The Rukhnama’s establishment as the foundation of the Turkmen education system has skewed the system so much that experts have major concerns about how much the quality of education has suffered, and even about the future of the Turkmen nation. The current system has basically created a generation whose knowledge is limited to the biography of President Niyazov.
The International Crisis Group published a report in 2005 which revealed the impact that the cotton industry has on children’s rights. The report revealed the ultra-strict working conditions for children in the cotton fields.
Rural schools close every year during the harvest (September to December). Students and all other children are forced to work in the cotton fields without payment.
85% of the population in Turkmenistan is Turkmen. The rest are ethnic minorities: Uzbeks, Kazakhs, Armenians, Ukrainians, Tatars, and Azerbaijanis. President Niyazov’s reign brought the “Turkmenization” policy that trampled over the rights of the minority populations.
The former president wanted to sever historical ties with the ex-USSR and give his country a “Turkmen face.” In order to do so, he decreed Turkmen as the country’s official language, even though the Constitution stipulates that all former USSR languages should be treated equally.
Minority children, as well as adults, must learn Turkmen and favor its use over their native language. Most schools which taught in languages of ethnic minorities have closed. It falls to the parents to instruct their children in these languages.
The treatment of these ethnic minorities is even worse. They are seen as second-class citizens and social outcasts, and are constantly discriminated against. They don’t have access to the same quality of education as Turkmens, so their chances of being admitted to a university are slim, which excludes them from many work industries.
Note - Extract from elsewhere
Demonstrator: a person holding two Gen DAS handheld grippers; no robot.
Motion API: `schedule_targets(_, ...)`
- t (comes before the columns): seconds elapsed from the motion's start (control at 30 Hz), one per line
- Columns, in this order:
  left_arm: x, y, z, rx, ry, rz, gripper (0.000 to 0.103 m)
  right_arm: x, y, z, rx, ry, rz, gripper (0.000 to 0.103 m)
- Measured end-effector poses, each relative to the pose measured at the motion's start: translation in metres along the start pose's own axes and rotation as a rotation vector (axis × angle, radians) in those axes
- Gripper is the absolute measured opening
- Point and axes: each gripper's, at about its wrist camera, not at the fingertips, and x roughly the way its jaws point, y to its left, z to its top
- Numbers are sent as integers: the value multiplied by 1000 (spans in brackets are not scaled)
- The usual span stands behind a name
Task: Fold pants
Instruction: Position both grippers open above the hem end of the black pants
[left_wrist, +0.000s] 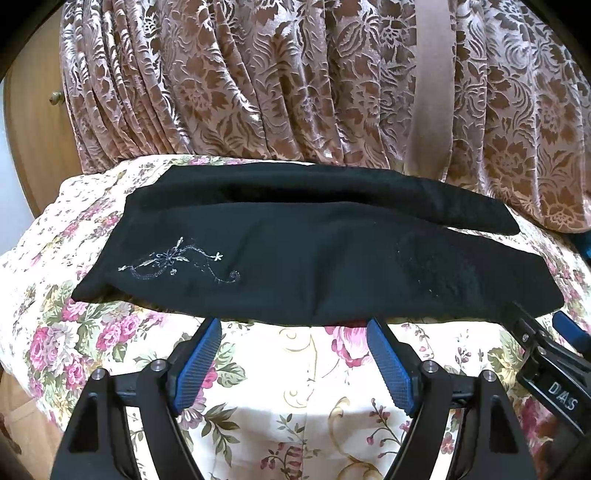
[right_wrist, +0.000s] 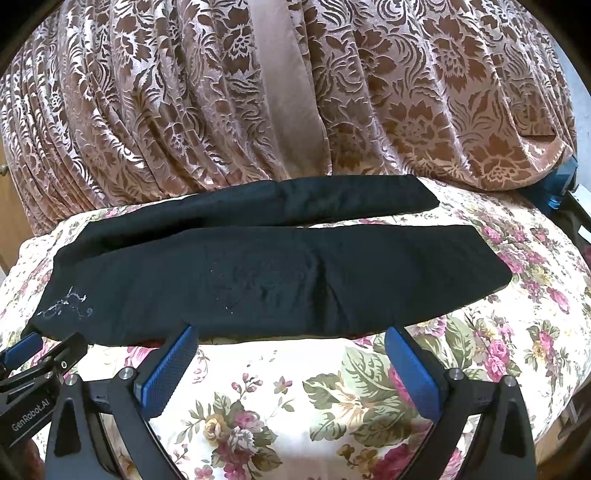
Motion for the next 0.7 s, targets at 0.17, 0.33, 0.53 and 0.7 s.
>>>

89% of the population in Turkmenistan is Muslim. Religious minorities are not officially recognized by the government. Amnesty International reports that many ethnic Turkmens who profess to a different faith than the official religion have been forced into exile or transported against their will to a different region of the country, where they have been abused and tortured by the police.
Arranged child marriages are common in Turkmenistan as they ensure good relations between the two families. The father receives a dowry of money, camels, or sheep. Sometimes, fathers will marry off their daughters in order of age.
Once they are married, young girls belong entirely to their new family and are expected to become pregnant within the first year of their marriage.
These forced marriages are clearly a violation of children’s rights for two reasons: first, because the children usually have not reached the legal age for marriage; and second, because this practice denies children the freedom to make their own decisions about their future.
Unfortunately, in Turkmenistan as in many other countries, arranged marriages are deeply rooted traditions and are difficult to overcome.
Although the Turkmen health care system theoretically provides free access to health care for all citizens, it’s not quite so effective in practice.
Existing doctors usually have poor qualifications and little access to basic medicine, let alone to adequate medical equipment. The medical infrastructure is quite defective and showcases the inefficiencies of health care services. Moreover, people in rural areas do not have access even to this limited health care.
Because of the poor quality of health care services, many Turkmens look to traditional medicine, such as herbal treatments and prayer.
A growing number of young girls in Turkmenistan turn to prostitution in order to fulfill their own needs. It’s as common to see schoolgirls selling their services to men in the streets in urban areas as in cotton producing regions.
Some parents go so far as to set up brothels in their homes and offer up the services of their own daughters.